CVE-2024-52006

CVE-2024-52006 affects Git, a distributed revision control system, specifically its line-based protocol used to exchange information between Git and credential helpers. Certain ecosystems, most notably .NET and node.js, interpret single Carriage Return (CR) characters as newlines, rendering the existing protections against CVE-2020-5260 incomplete for credential helpers that process CRs in this way. The vulnerability is associated with CWE-116 (Improper Encoding or Escaping of Output), CWE-147 (Less Robust Fix), and CWE-150 (Improper Neutralization of CRLF Sequences), and impacts Git versions prior to the patched releases.

The vulnerability carries a CVSS v3.1 base score of 7.5 (AV:N/AC:L/PR:N/UI:N/S:U/C:H/I:N/A:N), allowing remote, unauthenticated attackers with low complexity and no user interaction to achieve high-impact confidentiality violations. Exploitation occurs when users clone repositories from untrusted sources, where attackers can manipulate protocol responses using CR characters to bypass safeguards, potentially leading to unauthorized access to stored credentials via affected credential helpers.

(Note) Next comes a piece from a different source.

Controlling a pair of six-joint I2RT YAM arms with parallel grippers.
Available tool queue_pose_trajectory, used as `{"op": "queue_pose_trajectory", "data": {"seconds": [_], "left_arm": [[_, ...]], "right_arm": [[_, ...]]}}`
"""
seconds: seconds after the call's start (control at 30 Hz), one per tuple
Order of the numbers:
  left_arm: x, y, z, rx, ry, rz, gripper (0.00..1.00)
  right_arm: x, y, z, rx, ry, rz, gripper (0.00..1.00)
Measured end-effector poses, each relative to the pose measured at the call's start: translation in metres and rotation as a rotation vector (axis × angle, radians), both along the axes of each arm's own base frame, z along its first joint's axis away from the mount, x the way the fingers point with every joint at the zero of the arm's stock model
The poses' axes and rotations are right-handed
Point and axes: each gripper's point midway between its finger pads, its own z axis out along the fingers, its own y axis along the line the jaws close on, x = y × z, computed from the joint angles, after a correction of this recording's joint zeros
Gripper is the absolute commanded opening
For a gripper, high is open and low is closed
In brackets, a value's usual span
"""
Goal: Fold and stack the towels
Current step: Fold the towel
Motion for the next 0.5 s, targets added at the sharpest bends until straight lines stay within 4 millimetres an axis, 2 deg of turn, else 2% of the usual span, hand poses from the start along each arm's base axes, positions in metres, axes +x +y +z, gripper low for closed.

Git has addressed the issue in commit b01b9b81d36759cdcd07305e78765199e1bc2060, which is included in release versions v2.48.1, v2.47.2, v2.46.3, v2.45.3, v2.44.3, v2.43.6, v2.42.4, v2.41.3, and v2.40.4. Security practitioners should advise users to upgrade immediately. For those unable to upgrade, mitigation involves avoiding clones from untrusted URLs, particularly recursive clones. Detailed advisories are available from Git's GitHub security pages (GHSA-qm7j-c969-7j4q, GHSA-r5ph-xg7q-xfrp, and Git Credential Manager's GHSA-86c2-4x57-wc8g) and Debian LTS announcements.